The New Zealand cricket team toured England in the 1958 season. In a notably wet summer when the touring side lost the equivalent of 29 full days of cricket, the side lost four of the five Test matches (and would probably have lost the other had rain not ruined the match). In first-class matches, they won six of their first nine games, but then won only one more all season, although they only lost two matches outside the Tests, both of them to Surrey.
New Zealand's first tour of England for nine years saw what was probably the weakest of the Test-playing nations taking on the side that could probably claim to be the strongest. In home series England had successively beaten Australia and the West Indies, and a combination of fast bowling from Brian Statham, Fred Trueman and others, spin bowling from Jim Laker and Tony Lock, and apparently reliable batting led by captain Peter May, Colin Cowdrey and Tom Graveney had made them a formidable side.
By contrast, New Zealand had undoubted batting class in Bert Sutcliffe, a determined captain in all-rounder John Reid, and some relatively unknown and untried players alongside a few reliable stalwarts who had played across the 1950s. The preceding years had seen New Zealand finally achieve its first-ever Test victory, and previous New Zealand sides in England had often raised their game in the big matches (though even Tests in the previous tours had been restricted to just three or four days).
The side was captained by John Reid who, with Bert Sutcliffe, Harry Cave and John Hayes, were the four players who remained from the successful 1949 New Zealand team. Jack Phillipps was also returning for a second visit to England as tour manager.
The full side was:
Of the 16 players, 11 had previously played Test cricket: the five newcomers were D'Arcy, Meale, Playle, Sparling and Ward, and of these five, all except Ward played in the Tests during this tour.

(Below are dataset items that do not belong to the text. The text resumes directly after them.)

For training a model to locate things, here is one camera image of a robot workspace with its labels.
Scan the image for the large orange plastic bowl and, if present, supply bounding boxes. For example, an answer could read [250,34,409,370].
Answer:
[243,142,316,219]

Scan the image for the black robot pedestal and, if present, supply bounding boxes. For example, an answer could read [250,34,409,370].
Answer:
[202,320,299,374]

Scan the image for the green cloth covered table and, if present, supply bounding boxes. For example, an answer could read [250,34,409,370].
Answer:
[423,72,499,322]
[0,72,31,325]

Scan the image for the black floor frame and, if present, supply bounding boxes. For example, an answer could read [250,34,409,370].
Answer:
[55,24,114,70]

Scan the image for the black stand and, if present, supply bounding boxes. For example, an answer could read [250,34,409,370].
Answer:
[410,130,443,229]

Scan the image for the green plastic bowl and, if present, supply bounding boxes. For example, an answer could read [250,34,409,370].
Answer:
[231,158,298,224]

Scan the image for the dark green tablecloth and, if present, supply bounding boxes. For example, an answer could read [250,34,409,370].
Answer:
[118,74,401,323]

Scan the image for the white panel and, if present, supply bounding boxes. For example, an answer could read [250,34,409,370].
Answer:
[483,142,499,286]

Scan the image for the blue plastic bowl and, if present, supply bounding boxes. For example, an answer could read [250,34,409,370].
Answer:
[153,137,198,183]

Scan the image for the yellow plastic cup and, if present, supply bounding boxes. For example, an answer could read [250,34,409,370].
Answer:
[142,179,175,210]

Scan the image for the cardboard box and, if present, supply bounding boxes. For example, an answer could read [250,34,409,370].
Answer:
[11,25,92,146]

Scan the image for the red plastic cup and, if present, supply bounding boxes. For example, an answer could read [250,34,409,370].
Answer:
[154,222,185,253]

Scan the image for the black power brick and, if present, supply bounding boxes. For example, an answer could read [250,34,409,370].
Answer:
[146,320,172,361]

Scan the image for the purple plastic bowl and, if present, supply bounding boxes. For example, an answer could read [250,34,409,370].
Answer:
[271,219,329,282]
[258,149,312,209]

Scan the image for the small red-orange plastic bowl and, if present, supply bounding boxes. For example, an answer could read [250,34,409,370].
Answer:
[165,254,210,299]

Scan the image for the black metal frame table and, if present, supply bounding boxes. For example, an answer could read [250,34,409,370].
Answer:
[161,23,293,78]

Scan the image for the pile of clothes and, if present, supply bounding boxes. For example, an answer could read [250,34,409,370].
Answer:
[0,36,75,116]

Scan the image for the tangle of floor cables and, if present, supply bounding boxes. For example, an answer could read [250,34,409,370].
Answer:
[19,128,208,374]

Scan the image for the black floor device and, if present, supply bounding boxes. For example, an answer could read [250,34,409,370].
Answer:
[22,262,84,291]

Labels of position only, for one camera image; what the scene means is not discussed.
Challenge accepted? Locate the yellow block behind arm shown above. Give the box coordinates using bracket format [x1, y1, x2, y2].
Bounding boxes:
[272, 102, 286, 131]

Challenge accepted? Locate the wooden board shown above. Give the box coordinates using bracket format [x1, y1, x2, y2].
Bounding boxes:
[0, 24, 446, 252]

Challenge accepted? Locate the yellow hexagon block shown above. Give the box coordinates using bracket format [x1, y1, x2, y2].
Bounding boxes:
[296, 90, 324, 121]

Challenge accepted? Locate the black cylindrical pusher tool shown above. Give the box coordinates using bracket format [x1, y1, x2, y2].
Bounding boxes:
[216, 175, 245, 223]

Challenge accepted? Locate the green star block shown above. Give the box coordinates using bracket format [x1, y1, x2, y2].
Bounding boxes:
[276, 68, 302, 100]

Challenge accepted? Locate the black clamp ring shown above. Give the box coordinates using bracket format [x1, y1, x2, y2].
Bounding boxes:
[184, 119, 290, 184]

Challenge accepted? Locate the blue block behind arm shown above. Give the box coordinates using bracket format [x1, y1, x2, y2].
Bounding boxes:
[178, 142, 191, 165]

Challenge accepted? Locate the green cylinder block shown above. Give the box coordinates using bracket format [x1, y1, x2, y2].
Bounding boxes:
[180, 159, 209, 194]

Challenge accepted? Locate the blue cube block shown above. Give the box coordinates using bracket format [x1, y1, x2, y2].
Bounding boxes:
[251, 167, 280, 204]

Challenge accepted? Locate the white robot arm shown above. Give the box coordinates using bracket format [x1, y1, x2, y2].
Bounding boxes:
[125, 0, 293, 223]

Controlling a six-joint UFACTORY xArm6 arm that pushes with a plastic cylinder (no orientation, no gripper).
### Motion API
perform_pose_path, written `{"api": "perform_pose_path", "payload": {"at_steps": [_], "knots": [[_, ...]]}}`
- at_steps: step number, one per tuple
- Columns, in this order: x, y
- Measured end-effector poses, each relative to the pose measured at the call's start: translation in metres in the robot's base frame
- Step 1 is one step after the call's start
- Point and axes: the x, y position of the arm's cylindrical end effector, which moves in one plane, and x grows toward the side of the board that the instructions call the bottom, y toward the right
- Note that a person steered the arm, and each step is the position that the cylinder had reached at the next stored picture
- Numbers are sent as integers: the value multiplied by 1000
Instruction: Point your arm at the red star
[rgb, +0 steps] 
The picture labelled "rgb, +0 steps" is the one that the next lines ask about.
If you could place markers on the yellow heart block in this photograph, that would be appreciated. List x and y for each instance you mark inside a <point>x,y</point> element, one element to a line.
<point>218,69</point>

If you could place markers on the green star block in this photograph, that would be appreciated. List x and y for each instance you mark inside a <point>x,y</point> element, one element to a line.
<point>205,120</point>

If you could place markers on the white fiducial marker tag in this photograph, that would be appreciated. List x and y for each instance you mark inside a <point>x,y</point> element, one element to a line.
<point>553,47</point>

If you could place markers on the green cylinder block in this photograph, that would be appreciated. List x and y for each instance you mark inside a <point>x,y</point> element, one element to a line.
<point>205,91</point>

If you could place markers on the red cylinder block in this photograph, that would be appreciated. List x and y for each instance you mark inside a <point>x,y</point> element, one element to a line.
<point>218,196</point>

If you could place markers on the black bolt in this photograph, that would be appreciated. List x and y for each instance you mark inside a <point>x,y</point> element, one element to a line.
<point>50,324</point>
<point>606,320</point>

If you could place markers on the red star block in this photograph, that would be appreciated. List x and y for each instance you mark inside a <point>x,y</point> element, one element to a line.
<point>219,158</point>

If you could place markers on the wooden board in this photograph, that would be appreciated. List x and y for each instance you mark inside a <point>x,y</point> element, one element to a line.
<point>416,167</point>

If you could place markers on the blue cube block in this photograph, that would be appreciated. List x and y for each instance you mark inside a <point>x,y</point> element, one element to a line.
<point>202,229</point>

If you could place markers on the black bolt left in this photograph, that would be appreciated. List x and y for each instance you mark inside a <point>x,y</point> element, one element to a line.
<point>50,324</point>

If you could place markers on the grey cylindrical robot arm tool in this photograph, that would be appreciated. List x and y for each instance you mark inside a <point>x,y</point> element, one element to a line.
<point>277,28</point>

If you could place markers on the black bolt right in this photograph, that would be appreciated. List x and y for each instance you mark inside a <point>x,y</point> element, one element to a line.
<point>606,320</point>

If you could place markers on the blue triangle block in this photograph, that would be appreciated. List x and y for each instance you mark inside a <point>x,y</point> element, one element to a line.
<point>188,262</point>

The New Zealand top order was poor, D'Arcy, Playle, Harford and Miller scoring only 325 runs between them in the Tests at an average of 9.28; of the four only Playle played Test cricket again. In the Second Test at Lord's, despite scoring only 269 in the first innings, England won by an innings and 148 runs. In the Third Test at Leeds, England declared its first innings at 267 for 2, and won by an innings and 71 runs. The English spinner Tony Lock finished the series with 34 wickets at an average of 7.47.
The all-rounder Tony MacGibbon was New Zealand's highest scorer in the series, but he scored only 175 runs at an average of 19.44; he was also the highest wicket-taker with 20 at 19.45, nobody else taking more than six. In the first three Tests, the highest individual New Zealand innings was 39, by MacGibbon, with D'Arcy's 33 the only other score above 26. In the last two Tests, MacGibbon, Sparling and Reid each hit a fifty.
Outside the Tests, Reid hit three first-class centuries, 1282 runs and averaged 47.48, as well as bowling and catching effectively. Wisden chose him as one of its Cricketers of the Year, noting among other things that he "led the side cheerfully". [1]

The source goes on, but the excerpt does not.